- _Exercise aim_
Give back the line in the listing below that contains "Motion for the" and all remaining lines, retyped exactly, through the last line.

- _Data section_
══════════════════════════════

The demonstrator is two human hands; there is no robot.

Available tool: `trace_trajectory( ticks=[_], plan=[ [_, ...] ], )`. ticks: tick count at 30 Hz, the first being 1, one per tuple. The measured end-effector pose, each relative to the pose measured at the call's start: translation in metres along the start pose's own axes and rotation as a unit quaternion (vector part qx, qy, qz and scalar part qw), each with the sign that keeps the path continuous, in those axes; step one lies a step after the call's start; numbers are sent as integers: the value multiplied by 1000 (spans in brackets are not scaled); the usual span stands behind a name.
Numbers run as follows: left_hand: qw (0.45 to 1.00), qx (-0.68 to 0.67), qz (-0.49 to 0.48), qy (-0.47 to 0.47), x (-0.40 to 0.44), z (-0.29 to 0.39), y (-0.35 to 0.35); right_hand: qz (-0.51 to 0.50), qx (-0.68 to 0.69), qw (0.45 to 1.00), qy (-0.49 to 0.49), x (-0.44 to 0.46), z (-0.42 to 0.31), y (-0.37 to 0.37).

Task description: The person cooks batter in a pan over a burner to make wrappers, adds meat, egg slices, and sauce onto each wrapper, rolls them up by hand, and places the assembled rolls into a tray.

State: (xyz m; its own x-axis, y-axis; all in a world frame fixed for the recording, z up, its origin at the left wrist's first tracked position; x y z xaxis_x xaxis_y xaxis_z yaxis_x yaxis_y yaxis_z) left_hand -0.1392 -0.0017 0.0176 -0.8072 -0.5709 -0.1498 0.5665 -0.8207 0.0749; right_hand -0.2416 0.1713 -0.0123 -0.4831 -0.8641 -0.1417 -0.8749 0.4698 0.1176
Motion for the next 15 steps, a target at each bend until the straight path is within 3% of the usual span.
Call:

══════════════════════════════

- _Output for this exercise_
Motion for the next 15 steps, a target at each bend until the straight path is within 3% of the usual span.
Call:

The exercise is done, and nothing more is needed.